Hot Duda Bagian 57
Oleh Sept
Tok tok tok
"Masuk!"
Anggara berdehem, kemudian menanti sosok yang muncul dari balik pintu. Semoga itu Lisa, jika pembantu lagi, pasti tuan besar itu akan marah-marah seperti biasanya.
Lisa masuk sambil menggendong Tiara, diikuti babysitter yang membawa selimut dan perlengkapan yang lain.
"Taruh sana, kamu boleh pergi."
Babysitter mendongak, ia menatap sang majikan ketika akan merapikan barang-barang itu malah langsung disuruh pergi.
"Ini tidak dirapikan dulu, Tuan?"
"Biarkan saja, Lisa bisa melakukan itu. Kamu sekarang tinggalkan ruangan ini!"
Meski enggan, babysitter pun akhirnya angkat kaki dari sana.
'Mereka seperti tidak tahu waktu!' gerutu sang babysitter yang mendadak iri dan cemburu pada Lisa. Mengapa dapat durian runtuh, disukai oleh bosnya sendiri. Jauh di lubuk hati babysitter, ia pun berharap mendapat nasib yang sama. Setidaknya untuk mengangkat harkat dan martabat keluarganya di kampung. Kan keren, punya suami majikan. Bibirnya mengulas senyum, tersenyum tak jelas berandai-andai menjadi Lisa.
"Astaga, apa yang aku pikirkan?" Malu sendiri, babysitter kemudian bergegas, mempercepat langkah kakinya.
***
Di dalam kamar, Lisa kemudian membaringkan Tiara. Bayi kecil itu sekarang sudah pintar, tidak rewel, anteng sekali. Setelah memastikan Tiara berbaring dengan nyaman, Lisa kemudian menatap bos sekaligus suaminya itu.
"Ada yang bisa saya bantu? Kalau tidak, saya akan keluar."

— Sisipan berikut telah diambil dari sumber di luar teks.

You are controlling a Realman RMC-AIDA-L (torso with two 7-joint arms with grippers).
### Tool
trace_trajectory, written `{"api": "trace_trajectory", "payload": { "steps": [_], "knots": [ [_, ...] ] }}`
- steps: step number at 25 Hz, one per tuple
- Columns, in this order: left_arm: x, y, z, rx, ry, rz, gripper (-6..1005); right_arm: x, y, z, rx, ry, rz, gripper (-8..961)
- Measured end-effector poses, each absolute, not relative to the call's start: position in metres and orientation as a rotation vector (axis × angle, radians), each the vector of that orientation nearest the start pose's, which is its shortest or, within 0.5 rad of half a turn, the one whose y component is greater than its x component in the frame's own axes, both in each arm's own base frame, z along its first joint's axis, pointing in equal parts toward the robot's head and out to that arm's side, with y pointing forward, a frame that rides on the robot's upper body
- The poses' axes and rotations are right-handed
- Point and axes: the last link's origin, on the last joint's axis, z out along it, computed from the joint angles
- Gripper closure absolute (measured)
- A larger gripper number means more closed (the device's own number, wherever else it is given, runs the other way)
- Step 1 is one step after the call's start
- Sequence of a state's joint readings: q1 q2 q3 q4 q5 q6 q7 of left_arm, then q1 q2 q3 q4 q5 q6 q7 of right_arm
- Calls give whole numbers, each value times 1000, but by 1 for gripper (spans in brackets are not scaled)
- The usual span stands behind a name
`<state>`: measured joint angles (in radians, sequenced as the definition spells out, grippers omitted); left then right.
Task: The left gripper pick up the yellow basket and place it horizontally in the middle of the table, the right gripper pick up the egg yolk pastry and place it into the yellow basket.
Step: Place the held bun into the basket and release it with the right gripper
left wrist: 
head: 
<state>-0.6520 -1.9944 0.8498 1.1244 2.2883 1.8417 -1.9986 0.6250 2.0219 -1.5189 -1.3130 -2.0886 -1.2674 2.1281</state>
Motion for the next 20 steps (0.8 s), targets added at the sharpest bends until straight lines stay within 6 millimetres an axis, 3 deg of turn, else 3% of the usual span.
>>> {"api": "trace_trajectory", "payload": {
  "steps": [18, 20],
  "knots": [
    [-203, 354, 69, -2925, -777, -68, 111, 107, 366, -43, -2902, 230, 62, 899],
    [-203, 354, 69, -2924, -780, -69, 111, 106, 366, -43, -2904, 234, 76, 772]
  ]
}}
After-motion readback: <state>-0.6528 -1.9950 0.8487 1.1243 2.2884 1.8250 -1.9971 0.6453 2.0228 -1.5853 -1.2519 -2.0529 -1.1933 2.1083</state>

"Duduk lah!" titah Anggara.
Pria itu kemudian memindai wajah Lisa. Anggara memeriksa, apakah wajah istrinya itu masih lebam atau sudah mendingan.
"Kau dikasih salep lagi?"
Lisa menggeleng kepala, "Sudah, barusan sudah dikasih."
"Oh."
Anggara sampai bingung mau membahas apa, ia kesulitan mencari alasan agar gadis itu tetap ada di sisinya.
Sementara itu, Lisa yang merasa tidak nyaman, ia pun permisi keluar. Lagian Tiara juga sepertinya malah tidur nyenyak.
"Kalau tidak ada sesuatu yang dibahas, saya permisi."
"Kalau kamu pergi, nanti Tiara nangis bagaimana?"
Lisa menoleh, dilihatnya Tiara anteng.
"Panggil saja, saya ada di luar."
"Lisa!"
"Ya."
"Kamu menghindar dari saya?"
"Ya," jawab Lisa pendek. Membuat Anggara masam.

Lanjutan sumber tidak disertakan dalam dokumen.